Checking your credit score is easy and often free. Most credit card companies provide cardmembers with free access to credit scores. With a Discover credit card, you can get your FICO® Credit Score for free on monthly statements, on mobile and online.4
What not to do when building credit
One of the keys to building credit at 18 is knowing what not to do. Avoid these common mistakes:
It may be easy to think that paying late or missing a credit card payment here or there won’t matter; but your payment history is the most significant contributing factor to your credit score. Every late payment can set you back, especially if you’re building your credit from scratch. That’s why paying your credit card bill and other loans on time is imperative. It signals to creditors that you’re responsible with credit and might be able to handle more.

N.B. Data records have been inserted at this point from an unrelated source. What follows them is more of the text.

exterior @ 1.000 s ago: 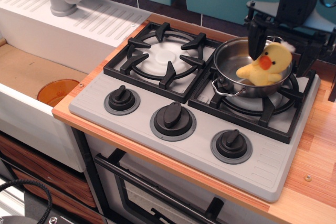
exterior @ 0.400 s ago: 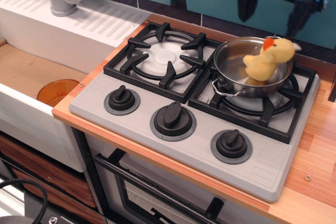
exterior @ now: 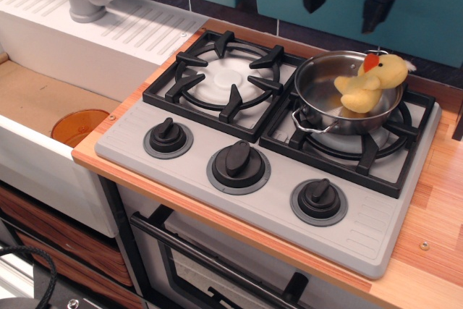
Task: Put stuffedduck in pot or pan an put pot or pan on stove
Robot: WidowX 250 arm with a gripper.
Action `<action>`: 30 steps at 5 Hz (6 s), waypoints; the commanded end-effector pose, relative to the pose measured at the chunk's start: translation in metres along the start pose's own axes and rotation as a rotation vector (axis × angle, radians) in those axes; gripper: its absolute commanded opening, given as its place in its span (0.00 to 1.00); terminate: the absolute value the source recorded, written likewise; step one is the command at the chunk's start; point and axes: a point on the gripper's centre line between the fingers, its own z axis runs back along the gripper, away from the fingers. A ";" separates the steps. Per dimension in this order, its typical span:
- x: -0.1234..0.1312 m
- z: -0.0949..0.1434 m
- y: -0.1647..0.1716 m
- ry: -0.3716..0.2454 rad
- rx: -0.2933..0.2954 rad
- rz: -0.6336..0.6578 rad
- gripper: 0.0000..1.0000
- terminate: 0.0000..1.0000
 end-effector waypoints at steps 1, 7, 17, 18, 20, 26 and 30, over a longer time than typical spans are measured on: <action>-0.008 -0.010 0.011 -0.089 -0.002 0.018 1.00 0.00; -0.027 -0.072 -0.018 -0.208 0.000 0.085 0.00 0.00; -0.010 0.001 0.063 -0.046 -0.005 -0.023 0.00 0.00; -0.010 -0.013 0.087 -0.066 -0.013 -0.035 0.00 0.00; -0.021 -0.036 0.127 -0.101 -0.017 -0.043 0.00 0.00; -0.027 -0.035 0.137 -0.098 -0.011 -0.049 1.00 0.00; -0.022 0.009 0.099 -0.062 0.004 -0.040 1.00 0.00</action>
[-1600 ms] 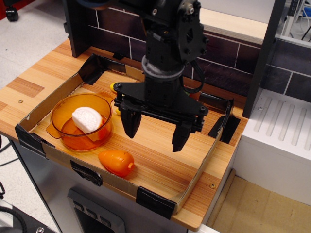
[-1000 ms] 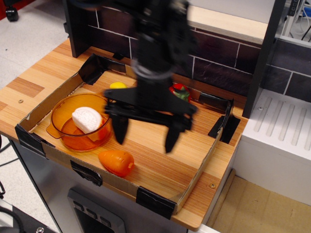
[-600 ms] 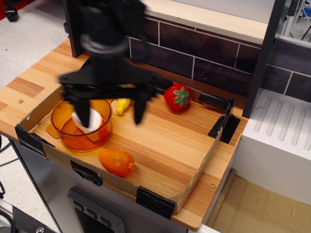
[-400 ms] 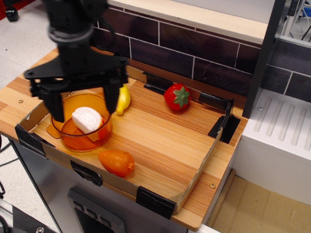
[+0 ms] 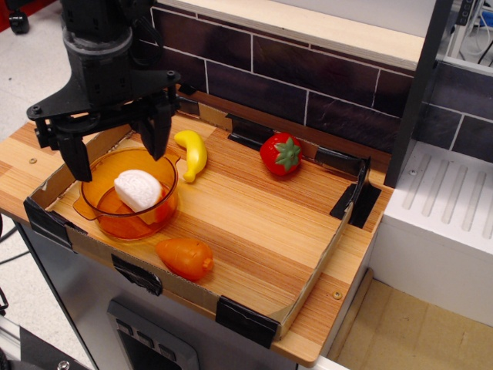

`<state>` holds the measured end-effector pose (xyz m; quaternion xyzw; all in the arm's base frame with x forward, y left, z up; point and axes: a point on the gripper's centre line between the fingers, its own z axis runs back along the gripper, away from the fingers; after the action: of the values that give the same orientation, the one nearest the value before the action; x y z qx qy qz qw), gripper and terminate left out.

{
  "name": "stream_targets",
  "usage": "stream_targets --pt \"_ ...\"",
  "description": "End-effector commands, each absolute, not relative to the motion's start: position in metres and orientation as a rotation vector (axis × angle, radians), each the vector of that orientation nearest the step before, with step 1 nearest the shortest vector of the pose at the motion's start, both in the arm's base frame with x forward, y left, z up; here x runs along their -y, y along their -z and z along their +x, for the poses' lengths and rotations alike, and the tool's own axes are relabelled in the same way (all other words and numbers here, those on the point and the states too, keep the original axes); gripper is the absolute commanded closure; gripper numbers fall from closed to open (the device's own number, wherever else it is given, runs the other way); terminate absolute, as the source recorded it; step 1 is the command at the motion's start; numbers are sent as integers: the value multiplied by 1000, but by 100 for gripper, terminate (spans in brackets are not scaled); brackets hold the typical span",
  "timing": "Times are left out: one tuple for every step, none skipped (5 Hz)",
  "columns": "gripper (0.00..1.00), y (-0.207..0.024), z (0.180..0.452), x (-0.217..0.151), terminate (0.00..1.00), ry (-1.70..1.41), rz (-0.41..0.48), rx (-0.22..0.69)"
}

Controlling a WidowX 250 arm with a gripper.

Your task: Take sushi out of pot

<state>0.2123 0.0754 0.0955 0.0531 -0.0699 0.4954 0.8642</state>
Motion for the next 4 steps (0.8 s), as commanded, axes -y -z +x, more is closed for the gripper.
stream_targets --pt "0 -86 226 -83 0 -1067 124 205" --pt "0 -69 232 -86 0 -1072 136 211" --pt "0 -58 235 -89 0 -1110 129 200" --pt "0 -45 238 -89 0 -1136 136 189"
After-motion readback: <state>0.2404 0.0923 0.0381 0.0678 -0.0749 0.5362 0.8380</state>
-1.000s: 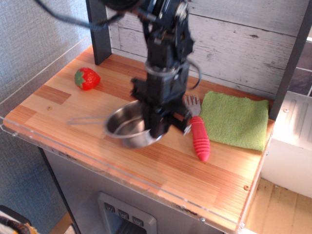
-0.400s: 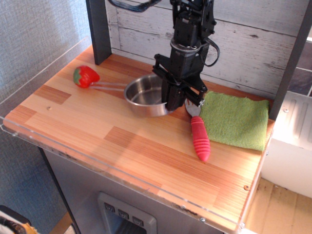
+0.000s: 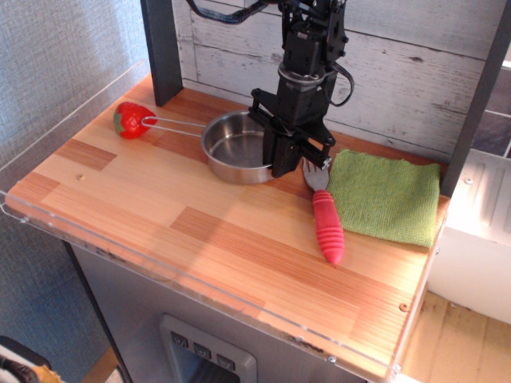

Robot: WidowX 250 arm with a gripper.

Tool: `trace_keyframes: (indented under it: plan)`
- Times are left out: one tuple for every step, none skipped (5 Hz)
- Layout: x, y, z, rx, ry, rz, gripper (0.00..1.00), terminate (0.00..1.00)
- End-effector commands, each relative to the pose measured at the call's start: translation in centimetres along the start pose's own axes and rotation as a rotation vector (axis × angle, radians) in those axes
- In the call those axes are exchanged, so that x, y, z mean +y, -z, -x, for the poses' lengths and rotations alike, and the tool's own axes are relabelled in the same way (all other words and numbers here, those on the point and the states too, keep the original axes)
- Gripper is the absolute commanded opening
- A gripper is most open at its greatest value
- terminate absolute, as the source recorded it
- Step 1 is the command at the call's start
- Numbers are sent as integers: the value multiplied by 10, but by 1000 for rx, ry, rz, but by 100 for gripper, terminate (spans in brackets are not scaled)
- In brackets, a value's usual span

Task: Place the pot in the middle of the table

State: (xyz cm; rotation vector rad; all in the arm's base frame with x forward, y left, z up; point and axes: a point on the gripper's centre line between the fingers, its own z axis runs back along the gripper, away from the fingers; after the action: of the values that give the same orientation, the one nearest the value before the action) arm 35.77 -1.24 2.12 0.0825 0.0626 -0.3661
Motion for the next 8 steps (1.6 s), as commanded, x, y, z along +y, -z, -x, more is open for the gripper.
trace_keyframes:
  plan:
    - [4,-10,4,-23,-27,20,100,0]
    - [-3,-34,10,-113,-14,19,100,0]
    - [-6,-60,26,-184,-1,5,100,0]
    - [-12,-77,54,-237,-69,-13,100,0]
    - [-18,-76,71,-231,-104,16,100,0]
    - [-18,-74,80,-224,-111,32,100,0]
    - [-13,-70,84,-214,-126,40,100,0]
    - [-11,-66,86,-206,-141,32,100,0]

Spending more than you can afford hurts your credit if it makes you miss payments or carry high balances. Budgeting can help you avoid unnecessary debt. Fortunately, creating a budget is not as complicated as you might expect. Consider the 50-30-20 Rule, which provides the framework for prioritizing necessities over nonessentials.
Too many credit inquiries
While getting a credit card may be a good way to build credit, applying for too many credit cards can have the opposite effect. When you apply for a credit card, a lender may make a hard inquiry to check your credit, which can stay on your credit report for up to two years. Too many hard inquiries in a short time (by applying for a lot of cards at once, for example) may negatively impact your credit score and indicate to lenders that you need help managing your finances. As a result, you may be viewed as high-risk and have difficulty getting approved for credit in the future.
High credit card balance
If you’re trying to build your credit, it’s a good idea to keep your credit card balance low or pay it off entirely each month. Carrying a high balance on your credit card can impact your credit in a few ways:
- The mounting debt can be hard to pay down and lead to late payments. Late payments can negatively impact your payment history and impact your credit score.
- Carrying a high balance impacts your credit utilization ratio (how much of your overall available credit is in use). A high credit utilization ratio can also impact your credit score.
Building Credit Beyond 18
You can start building credit at 18 and sometimes even earlier, but maintaining good credit is a lifelong process. Your credit isn’t something you can establish overnight; it takes years of responsible financial management. But using the strategies outlined here can help you jump-start your credit history.